## [How to complete this task]
Quote the whole listing verbatim.

++++ Raw data ++++

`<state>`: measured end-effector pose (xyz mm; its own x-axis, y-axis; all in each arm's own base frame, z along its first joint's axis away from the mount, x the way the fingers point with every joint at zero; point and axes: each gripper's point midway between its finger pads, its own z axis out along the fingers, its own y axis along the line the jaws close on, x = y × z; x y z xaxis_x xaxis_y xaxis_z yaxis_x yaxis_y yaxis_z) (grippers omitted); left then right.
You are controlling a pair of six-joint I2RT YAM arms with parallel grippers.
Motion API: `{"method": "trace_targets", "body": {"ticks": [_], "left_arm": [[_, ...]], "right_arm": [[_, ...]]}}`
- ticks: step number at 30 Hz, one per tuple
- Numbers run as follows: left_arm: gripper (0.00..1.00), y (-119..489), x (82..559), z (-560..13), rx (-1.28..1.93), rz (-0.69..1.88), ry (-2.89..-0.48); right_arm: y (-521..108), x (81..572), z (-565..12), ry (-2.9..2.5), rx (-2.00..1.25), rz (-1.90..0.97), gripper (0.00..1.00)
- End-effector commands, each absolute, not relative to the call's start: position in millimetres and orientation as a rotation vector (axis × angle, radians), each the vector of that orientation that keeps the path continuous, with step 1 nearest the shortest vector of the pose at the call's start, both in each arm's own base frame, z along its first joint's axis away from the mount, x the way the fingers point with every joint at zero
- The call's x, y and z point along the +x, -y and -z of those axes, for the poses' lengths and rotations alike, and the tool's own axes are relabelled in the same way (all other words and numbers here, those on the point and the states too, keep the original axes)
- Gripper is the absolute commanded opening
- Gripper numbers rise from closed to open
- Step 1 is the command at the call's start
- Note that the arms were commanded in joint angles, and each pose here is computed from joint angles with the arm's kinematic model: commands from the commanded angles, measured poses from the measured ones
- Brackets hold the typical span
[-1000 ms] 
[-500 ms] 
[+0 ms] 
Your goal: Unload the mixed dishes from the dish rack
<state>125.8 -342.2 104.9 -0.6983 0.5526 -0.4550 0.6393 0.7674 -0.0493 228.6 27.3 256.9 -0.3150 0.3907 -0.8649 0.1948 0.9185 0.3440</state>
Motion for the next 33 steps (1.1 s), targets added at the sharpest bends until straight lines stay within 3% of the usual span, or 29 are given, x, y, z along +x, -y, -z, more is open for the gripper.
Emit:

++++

## [Answer section]
`<state>`: measured end-effector pose (xyz mm; its own x-axis, y-axis; all in each arm's own base frame, z along its first joint's axis away from the mount, x the way the fingers point with every joint at zero; point and axes: each gripper's point midway between its finger pads, its own z axis out along the fingers, its own y axis along the line the jaws close on, x = y × z; x y z xaxis_x xaxis_y xaxis_z yaxis_x yaxis_y yaxis_z) (grippers omitted); left then right.
You are controlling a pair of six-joint I2RT YAM arms with parallel grippers.
Motion API: `{"method": "trace_targets", "body": {"ticks": [_], "left_arm": [[_, ...]], "right_arm": [[_, ...]]}}`
- ticks: step number at 30 Hz, one per tuple
- Numbers run as follows: left_arm: gripper (0.00..1.00), y (-119..489), x (82..559), z (-560..13), rx (-1.28..1.93), rz (-0.69..1.88), ry (-2.89..-0.48); right_arm: y (-521..108), x (81..572), z (-565..12), ry (-2.9..2.5), rx (-2.00..1.25), rz (-1.90..0.97), gripper (0.00..1.00)
- End-effector commands, each absolute, not relative to the call's start: position in millimetres and orientation as a rotation vector (axis × angle, radians), each the vector of that orientation that keeps the path continuous, with step 1 nearest the shortest vector of the pose at the call's start, both in each arm's own base frame, z along its first joint's axis away from the mount, x the way the fingers point with every joint at zero
- The call's x, y and z point along the +x, -y and -z of those axes, for the poses' lengths and rotations alike, and the tool's own axes are relabelled in the same way (all other words and numbers here, those on the point and the states too, keep the original axes)
- Gripper is the absolute commanded opening
- Gripper numbers rise from closed to open
- Step 1 is the command at the call's start
- Note that the arms were commanded in joint angles, and each pose here is computed from joint angles with the arm's kinematic model: commands from the commanded angles, measured poses from the measured ones
- Brackets hold the typical span
[-1000 ms] 
[-500 ms] 
[+0 ms] 
Your goal: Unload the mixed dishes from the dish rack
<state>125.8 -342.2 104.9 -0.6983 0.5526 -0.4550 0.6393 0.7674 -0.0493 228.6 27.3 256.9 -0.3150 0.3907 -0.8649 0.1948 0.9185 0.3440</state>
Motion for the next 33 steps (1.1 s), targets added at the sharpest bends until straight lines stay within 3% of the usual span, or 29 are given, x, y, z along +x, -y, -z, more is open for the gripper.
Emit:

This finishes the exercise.